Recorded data
********

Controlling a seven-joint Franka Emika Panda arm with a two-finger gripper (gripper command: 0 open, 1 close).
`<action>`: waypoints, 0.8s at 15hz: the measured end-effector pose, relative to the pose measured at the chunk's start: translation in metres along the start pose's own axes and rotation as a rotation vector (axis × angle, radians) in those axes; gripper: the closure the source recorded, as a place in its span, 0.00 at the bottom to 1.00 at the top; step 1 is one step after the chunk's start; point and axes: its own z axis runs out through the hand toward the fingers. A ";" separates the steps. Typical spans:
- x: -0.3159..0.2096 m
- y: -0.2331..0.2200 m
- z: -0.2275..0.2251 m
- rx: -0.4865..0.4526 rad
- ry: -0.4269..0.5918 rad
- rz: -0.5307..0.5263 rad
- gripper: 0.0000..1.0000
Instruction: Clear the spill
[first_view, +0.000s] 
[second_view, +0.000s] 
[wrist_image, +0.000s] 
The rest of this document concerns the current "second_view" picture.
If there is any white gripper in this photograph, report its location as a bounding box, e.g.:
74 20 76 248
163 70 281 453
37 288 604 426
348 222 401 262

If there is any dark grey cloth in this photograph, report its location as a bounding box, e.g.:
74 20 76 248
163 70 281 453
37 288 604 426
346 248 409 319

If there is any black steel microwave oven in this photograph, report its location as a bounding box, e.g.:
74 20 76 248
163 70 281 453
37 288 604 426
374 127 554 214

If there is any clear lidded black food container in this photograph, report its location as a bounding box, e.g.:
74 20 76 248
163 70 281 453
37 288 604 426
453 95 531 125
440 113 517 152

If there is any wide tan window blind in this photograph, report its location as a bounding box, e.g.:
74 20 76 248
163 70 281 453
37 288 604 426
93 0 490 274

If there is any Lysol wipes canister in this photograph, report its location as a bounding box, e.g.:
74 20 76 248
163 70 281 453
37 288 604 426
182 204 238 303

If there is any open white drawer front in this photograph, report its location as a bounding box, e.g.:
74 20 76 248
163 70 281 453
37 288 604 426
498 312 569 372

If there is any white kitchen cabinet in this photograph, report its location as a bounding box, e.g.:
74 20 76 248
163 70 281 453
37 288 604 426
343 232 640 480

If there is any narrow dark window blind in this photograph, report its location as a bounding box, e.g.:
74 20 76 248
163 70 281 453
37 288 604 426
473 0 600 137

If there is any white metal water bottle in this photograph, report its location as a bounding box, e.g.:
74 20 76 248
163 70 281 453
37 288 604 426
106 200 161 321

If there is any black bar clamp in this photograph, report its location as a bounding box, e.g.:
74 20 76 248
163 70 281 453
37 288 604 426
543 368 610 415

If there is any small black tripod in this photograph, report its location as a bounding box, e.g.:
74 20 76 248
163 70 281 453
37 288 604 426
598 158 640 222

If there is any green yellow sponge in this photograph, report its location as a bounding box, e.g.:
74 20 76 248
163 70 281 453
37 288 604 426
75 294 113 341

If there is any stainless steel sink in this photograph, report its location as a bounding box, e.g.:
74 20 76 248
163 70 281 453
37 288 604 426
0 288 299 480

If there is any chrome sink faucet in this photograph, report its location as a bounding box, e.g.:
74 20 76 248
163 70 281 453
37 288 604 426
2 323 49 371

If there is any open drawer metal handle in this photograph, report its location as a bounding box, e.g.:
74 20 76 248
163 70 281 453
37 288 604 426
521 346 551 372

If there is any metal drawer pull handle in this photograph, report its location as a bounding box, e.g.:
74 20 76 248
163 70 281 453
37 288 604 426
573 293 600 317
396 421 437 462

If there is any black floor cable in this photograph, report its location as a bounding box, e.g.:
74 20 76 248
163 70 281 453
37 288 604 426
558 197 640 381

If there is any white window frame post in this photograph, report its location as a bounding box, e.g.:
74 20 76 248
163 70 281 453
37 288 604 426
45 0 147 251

********

[WHAT TO PRODUCE]: Give the data again exactly, line for line.

[RESPONSE TO THIS EXERCISE]:
Controlling a seven-joint Franka Emika Panda arm with a two-finger gripper (gripper command: 0 open, 1 close).
`<action>`: waypoints, 0.8s at 15hz: the measured end-effector pose, relative to the pose measured at the chunk's start: translation in metres along the start pose's own axes and rotation as a rotation vector (axis × angle, radians) in those axes; gripper: the closure the source recorded, as a place in its span, 0.00 at the bottom to 1.00 at the top; step 1 is one step after the chunk's start; point and axes: its own z axis runs out through the hand toward the fingers. A ";" separates the steps. Typical spans:
- x: -0.3159..0.2096 m
- y: -0.2331..0.2200 m
- z: -0.2275..0.2251 m
- rx: -0.4865..0.4526 rad
- ry: -0.4269..0.5918 rad
- rz: -0.5307..0.5263 rad
- gripper: 0.0000..1.0000
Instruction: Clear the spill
[first_view, +0.000s] 
[second_view, +0.000s] 
[wrist_image, +0.000s] 
The rest of this document concerns the current "second_view" picture.
If there is any white gripper in this photograph, report its location as a bounding box, e.g.:
74 20 76 248
163 70 281 453
37 288 604 426
348 222 401 262

If there is any dark grey cloth in this photograph, report its location as a bounding box, e.g.:
74 20 76 248
163 70 281 453
37 288 604 426
346 248 409 319

If there is any black steel microwave oven in this photograph, report its location as a bounding box, e.g.:
74 20 76 248
163 70 281 453
37 288 604 426
374 127 554 214

If there is any clear lidded black food container in this photograph, report its location as a bounding box, e.g.:
74 20 76 248
163 70 281 453
37 288 604 426
453 95 531 125
440 113 517 152

If there is any wide tan window blind in this photograph, report its location as a bounding box, e.g.:
74 20 76 248
163 70 281 453
37 288 604 426
93 0 490 274

If there is any Lysol wipes canister in this photograph, report its location as a bounding box, e.g.:
74 20 76 248
163 70 281 453
37 288 604 426
182 204 238 303

If there is any open white drawer front in this photograph, report its location as a bounding box, e.g.:
74 20 76 248
163 70 281 453
37 288 604 426
498 312 569 372

If there is any white kitchen cabinet in this photograph, report its location as a bounding box, e.g.:
74 20 76 248
163 70 281 453
37 288 604 426
343 232 640 480

If there is any narrow dark window blind in this photograph, report its location as a bounding box, e.g.:
74 20 76 248
163 70 281 453
37 288 604 426
473 0 600 137

If there is any white metal water bottle in this photograph, report its location as a bounding box, e.g.:
74 20 76 248
163 70 281 453
37 288 604 426
106 200 161 321

If there is any black bar clamp in this photograph, report its location as a bounding box, e.g.:
74 20 76 248
163 70 281 453
37 288 604 426
543 368 610 415

If there is any small black tripod in this photograph, report its location as a bounding box, e.g.:
74 20 76 248
163 70 281 453
37 288 604 426
598 158 640 222

If there is any green yellow sponge in this photograph, report its location as a bounding box, e.g.:
74 20 76 248
163 70 281 453
37 288 604 426
75 294 113 341

If there is any stainless steel sink in this photograph, report its location as a bounding box, e.g.:
74 20 76 248
163 70 281 453
37 288 604 426
0 288 299 480

If there is any chrome sink faucet in this photograph, report its location as a bounding box, e.g.:
74 20 76 248
163 70 281 453
37 288 604 426
2 323 49 371

If there is any open drawer metal handle in this photograph, report its location as a bounding box, e.g.:
74 20 76 248
163 70 281 453
37 288 604 426
521 346 551 372

If there is any metal drawer pull handle in this photograph, report its location as a bounding box, e.g.:
74 20 76 248
163 70 281 453
37 288 604 426
573 293 600 317
396 421 437 462

If there is any black floor cable in this photograph, report its location as a bounding box, e.g.:
74 20 76 248
163 70 281 453
37 288 604 426
558 197 640 381

If there is any white window frame post in this photograph, report its location as a bounding box, e.g.:
74 20 76 248
163 70 281 453
37 288 604 426
45 0 147 251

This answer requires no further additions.